The incentive encourages employers to hire workers between the ages of 18 years and 29 years and who earn less than R6 000.

Employers get a monthly incentive - depending on the salary offered - for two years.

The government has proposed the continuation of the incentive, but with a cap of R20 million on the value which an employer can claim.

This has not been met with huge enthusiasm.

Tanya Cohen, Business Unity SA’s representative on the Nedlac ETI task team, is not in favour of a monetary cap. She said if one considered the 2014/15 statistics at least 92 000 jobs would have been excluded from the scheme if there was a cap.

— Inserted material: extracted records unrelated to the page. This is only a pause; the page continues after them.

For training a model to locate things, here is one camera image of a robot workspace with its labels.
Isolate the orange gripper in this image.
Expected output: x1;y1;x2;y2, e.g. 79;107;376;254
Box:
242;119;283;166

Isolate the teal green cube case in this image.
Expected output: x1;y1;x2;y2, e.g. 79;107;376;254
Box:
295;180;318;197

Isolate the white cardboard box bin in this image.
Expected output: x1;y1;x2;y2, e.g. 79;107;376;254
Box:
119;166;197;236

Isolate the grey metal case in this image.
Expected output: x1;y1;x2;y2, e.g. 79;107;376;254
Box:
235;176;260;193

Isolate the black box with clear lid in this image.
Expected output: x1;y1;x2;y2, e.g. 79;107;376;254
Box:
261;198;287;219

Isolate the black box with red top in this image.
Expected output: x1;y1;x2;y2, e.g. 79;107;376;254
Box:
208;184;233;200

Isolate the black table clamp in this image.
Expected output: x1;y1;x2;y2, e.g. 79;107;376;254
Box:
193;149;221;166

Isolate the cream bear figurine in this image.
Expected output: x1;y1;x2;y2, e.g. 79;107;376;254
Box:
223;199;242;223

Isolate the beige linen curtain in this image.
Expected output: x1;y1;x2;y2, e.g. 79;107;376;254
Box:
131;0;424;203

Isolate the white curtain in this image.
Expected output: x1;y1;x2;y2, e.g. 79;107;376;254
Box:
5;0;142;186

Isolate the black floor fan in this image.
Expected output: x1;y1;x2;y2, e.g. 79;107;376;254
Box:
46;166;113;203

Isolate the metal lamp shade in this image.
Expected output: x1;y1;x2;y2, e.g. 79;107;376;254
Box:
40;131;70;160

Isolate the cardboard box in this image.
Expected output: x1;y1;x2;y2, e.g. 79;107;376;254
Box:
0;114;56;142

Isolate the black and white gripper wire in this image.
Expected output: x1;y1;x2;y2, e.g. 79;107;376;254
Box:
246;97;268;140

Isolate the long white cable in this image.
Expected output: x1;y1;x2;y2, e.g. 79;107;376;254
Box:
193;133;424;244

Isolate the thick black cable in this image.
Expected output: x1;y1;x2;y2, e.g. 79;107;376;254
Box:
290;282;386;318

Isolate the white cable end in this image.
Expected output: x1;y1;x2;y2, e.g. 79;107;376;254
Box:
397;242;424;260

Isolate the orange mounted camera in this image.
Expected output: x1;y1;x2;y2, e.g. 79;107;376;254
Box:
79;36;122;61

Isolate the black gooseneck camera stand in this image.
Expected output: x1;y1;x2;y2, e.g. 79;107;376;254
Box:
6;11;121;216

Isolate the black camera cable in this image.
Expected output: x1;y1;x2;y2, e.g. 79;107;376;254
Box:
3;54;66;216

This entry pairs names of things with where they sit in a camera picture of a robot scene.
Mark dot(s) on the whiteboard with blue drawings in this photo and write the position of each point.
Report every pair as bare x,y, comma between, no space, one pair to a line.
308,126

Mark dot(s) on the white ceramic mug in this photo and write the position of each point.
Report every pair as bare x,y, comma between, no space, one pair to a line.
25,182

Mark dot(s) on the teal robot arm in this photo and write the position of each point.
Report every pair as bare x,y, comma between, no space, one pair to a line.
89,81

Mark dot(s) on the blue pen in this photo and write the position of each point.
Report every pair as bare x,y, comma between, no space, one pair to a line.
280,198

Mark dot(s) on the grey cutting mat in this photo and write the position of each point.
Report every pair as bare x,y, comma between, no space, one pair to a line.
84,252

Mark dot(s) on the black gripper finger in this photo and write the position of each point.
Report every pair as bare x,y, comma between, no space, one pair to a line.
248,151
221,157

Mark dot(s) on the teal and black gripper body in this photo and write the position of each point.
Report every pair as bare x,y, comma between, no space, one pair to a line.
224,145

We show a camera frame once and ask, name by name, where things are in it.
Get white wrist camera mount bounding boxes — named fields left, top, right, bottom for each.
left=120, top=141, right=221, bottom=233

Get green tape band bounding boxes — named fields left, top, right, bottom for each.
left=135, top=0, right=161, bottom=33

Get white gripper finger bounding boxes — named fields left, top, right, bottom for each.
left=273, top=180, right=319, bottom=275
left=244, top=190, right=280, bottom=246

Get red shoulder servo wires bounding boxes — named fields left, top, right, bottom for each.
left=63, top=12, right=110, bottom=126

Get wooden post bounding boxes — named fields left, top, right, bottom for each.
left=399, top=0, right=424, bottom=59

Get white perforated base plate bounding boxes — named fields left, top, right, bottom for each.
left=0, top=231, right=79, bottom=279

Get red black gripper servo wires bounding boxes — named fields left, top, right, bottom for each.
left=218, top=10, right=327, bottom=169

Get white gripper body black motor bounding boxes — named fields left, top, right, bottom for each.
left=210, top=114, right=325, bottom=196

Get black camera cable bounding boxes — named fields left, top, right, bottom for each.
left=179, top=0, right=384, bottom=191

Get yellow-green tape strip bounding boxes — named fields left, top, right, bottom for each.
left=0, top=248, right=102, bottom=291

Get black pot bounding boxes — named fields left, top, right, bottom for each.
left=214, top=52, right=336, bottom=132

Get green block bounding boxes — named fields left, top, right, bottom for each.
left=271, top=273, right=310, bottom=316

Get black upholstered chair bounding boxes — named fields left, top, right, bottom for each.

Cohen said research was inconclusive about the impact of a cap. “It would therefore be irresponsible to impose the cap based on the limited evidence available.

“Every youth job that can be supported is critical.”

Subsidiaries

Jaco la Grange, the chair of the personal tax technical work group at the South African Institute of Tax Professionals (Sait), said it could have an adverse effect on companies operating through different divisions within the same company as opposed to companies that operate through different subsidiaries.

La Grange said a company that paid young employees between R2 000 and R4 000 per month would be eligible for a R1 000 tax incentive per employee.

This meant that only 1 666 jobs would be supported (R1 000 x12 x 1 666 = R19.9m).

Business Unity SA said in a presentation to the standing committee on finance in Parliament this week that the cap would unintendedly penalise companies that were leveraging the incentive to create youth jobs in conjunction with skills development.

Rob Cooper, the chairman of the industry body Payroll Authors Group of South Africa, said he had been a vocal supporter of the incentive, but had also been critical of the complexities in the design of the incentive.

It undermined efficient, easy and low-cost administration, and outweighed the economic rationale of the incentive.

He referred to the formula that payrolls must use to calculate the incentive. Cooper explained that the three-step formula required “grossing-up” and “grossing down” calculations when someone did not work a full month.

“The identification of a partial month in the face of modern, flexible working arrangements has been an on-going problem since the first day. The calculations and the data that the employer must provide for the grossing-up puts a significant administrative burden on the employer and the payroll.”

Cooper said the complexities resulted in expensive administration, and increased the risk of getting it wrong with painful results in the form of penalties and interest.

“Sadly, many thousands of employers are simply not interested in the incentive for these reasons.”

Continuation

However, many of those who did participate, were keen on its continuation? Many were getting a massive tax incentive for what they were in any case supposed to do.

Cooper said it was difficult to determine if the jobs supported by the incentive would be sustained once the incentive came to an end.

There was no training linked to the appointment of the young worker, who would generally have limited skills and very little experience.

“It is not a good recipe, but the youngsters who apply themselves and make the best of their opportunity, could easily become star employees in the future. At least they are given a chance,” said Cooper.

Cohen referred to a survey done by Singizi Consulting, which indicated that employers had retained a number of employees after the conclusion of the incentive as they had required the necessary skills and experience.

“The fact that firms continue to employ in the second year of the incentive when it is half the original value also signals that the scheme is working,”she said.

Many thousands of employers are simply not interested for this reason.